Yes. I would be very happy with that. I never lie to any of my women, never treat them badly, emotionally support them when they need it, never lead any of them on, never give them drama, never tell them what to do, and never cheat on them (since you have to promise monogamy in order to cheat). How many men out there can honestly say the same? I would love for my daughter to date a man like me…moreover I hope she does. The honesty, excitement, and happiness of an Alpha 2.0 would be better for her than the ass-kissing boredom of a beta or the drama and authoritarianism of an Alpha 1.0.
All of my women carry on FB or MLTR relationships with me because they want to and because I make them happy. The instant I stop making them happy, they leave me fast (usually LSNFTE). And then 94% of them come back.

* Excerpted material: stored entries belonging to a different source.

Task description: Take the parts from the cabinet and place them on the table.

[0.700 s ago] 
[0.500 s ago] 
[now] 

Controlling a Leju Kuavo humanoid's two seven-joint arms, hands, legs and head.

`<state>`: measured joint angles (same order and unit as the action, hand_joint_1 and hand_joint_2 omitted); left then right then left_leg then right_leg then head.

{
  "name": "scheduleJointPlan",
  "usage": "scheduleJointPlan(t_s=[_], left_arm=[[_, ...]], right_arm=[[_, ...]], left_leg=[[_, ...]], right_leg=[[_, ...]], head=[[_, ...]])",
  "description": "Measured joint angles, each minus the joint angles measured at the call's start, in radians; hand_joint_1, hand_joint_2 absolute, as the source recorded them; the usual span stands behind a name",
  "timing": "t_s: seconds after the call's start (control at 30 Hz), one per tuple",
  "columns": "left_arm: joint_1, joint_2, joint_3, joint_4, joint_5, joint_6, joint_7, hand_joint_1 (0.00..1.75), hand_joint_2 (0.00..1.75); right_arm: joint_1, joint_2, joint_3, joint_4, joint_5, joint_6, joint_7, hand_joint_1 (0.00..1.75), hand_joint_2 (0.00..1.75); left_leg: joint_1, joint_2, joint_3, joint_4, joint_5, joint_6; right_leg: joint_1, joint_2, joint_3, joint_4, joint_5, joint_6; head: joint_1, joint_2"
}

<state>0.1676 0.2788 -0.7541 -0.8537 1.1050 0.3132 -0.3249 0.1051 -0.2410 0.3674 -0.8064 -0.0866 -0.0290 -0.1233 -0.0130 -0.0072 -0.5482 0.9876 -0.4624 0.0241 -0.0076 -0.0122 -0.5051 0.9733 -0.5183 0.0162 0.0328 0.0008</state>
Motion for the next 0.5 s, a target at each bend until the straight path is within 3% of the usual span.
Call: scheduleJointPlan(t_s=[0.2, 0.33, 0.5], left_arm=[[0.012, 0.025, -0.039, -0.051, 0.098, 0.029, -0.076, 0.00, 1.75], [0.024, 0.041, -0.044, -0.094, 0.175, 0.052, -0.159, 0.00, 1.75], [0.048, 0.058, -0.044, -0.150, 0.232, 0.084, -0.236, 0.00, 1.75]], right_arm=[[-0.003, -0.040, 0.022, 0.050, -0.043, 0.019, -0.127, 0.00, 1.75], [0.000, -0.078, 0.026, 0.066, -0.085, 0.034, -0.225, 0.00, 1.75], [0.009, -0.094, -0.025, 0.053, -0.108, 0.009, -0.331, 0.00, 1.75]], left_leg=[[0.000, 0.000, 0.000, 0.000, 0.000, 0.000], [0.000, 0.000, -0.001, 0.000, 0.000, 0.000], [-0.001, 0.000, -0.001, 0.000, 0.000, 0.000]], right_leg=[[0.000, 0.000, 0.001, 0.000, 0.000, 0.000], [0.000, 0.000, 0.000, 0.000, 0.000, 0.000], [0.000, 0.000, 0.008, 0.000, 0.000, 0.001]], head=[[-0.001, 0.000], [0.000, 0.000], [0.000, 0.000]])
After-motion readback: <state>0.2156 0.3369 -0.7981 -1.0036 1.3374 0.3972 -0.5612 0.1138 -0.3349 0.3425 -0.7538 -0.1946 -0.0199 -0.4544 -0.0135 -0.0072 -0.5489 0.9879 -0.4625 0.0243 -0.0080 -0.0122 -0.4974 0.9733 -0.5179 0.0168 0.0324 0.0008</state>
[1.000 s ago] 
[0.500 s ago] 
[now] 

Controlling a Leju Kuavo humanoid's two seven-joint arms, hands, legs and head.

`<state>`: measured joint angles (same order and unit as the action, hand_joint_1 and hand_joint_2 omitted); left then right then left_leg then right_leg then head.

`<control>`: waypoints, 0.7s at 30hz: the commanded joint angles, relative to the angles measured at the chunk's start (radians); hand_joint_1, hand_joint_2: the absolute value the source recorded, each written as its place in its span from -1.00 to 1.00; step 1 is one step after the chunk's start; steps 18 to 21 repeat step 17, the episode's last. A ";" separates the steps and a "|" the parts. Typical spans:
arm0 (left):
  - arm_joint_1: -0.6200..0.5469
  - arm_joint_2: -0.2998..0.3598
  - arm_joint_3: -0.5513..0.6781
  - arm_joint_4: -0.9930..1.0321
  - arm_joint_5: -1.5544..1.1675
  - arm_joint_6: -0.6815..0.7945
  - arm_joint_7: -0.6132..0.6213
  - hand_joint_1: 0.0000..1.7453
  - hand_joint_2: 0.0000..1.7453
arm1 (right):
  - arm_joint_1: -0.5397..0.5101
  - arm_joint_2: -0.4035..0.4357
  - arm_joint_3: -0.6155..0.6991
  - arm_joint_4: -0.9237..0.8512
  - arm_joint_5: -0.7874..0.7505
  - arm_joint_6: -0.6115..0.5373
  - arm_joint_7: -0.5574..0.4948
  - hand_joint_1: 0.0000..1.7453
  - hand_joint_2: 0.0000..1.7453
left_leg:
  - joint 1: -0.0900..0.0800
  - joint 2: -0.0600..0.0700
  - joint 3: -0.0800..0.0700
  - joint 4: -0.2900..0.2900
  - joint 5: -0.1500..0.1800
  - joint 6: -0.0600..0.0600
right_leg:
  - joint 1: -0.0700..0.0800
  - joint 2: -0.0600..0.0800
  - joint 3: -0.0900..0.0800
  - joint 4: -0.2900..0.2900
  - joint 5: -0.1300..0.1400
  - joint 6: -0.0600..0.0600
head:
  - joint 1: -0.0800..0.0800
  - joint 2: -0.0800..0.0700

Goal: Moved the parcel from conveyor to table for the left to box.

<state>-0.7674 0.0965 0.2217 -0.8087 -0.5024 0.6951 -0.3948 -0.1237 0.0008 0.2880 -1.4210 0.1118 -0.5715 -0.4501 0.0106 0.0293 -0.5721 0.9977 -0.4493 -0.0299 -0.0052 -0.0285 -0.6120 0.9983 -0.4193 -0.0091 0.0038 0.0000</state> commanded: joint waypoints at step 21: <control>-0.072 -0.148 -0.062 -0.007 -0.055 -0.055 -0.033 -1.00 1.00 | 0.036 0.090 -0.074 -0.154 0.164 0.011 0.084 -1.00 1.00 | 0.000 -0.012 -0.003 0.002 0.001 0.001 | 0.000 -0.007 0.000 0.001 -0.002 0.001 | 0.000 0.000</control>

Is that really the best that women can hope for in a realistic world?
Of course not. The best a woman can hope for, in my very biased, male, Alpha 2.0 opinion, is a long-term, live-in, discreet OLTR with an Alpha Male 2.0 who truly loves her, never lies to her, never gives her drama, holds her happiness (and his) as a very high priority, and gives her the children and at least the semblance of a societally-acceptable “marriage” she so strongly desires. I’m confident my daughter would be happy with this. I’m also quite confident most modern-day women under the age of about 40 (but not all) would be happy with this as well, provided they could get past their own ASD and Societal Programming enough to try it, which is difficult for them once they hit the Age of Doom (age 33).
Please take this question in the respectful but curious way I mean it. I think you have an interesting take on things and that your philosophy and strategies are consistent and show a good deal of integrity, even if I disagree with some of what you say. I just can’t fathom what you think a realistic life/sex/happiness long term strategy is for the LADIES. Thanks.
Here’s what I think a realistic, ideal, long-term strategy is for women:
1. Between the ages of 18 and 30, get some very, very solid birth control, and have FBs, MLTRs, and/or a non-live-in OLTR as desired. Keep your appearance optimal (trim and fit as possible, longer hair, bigger boobs, nice outfits, etc) and make sure you develop a marketable skill so you never need to (completely) financially depend on a man.
2. When you want to have kids, and as a woman you will, “settle down” with a live-in OLTR and have all the babies you want within the parameters I’ve discussed before.
3. If you eventually get bored with your man, and as a woman you probably will (those less quickly than normal since you won’t be monogamous), end the relationship (hopefully when the kids are older!) and continue with FBs and MLTRs until you find another OLTR that strikes your fancy. Keep your body trim and attractive, as always.
4. Nail down a (hopefully) final, long-term live-in OLTR before you get too old to easily attract quality men (when you’re around age 45-55 or so), and be with him until you die, if you can.
The above model would only apply to Independents and Submissives, as I define the three types of women. If you’re a Dominant, it’s unlikely you’ll ever agree to an FB/MLTR/OLTR model, so the best you Dominants can hope for is to snag an extreme pussy beta male, hope he puts up with your crap forever, and cheat on him with Alpha 1.0s and 2.0s on the side when you need to, which you will.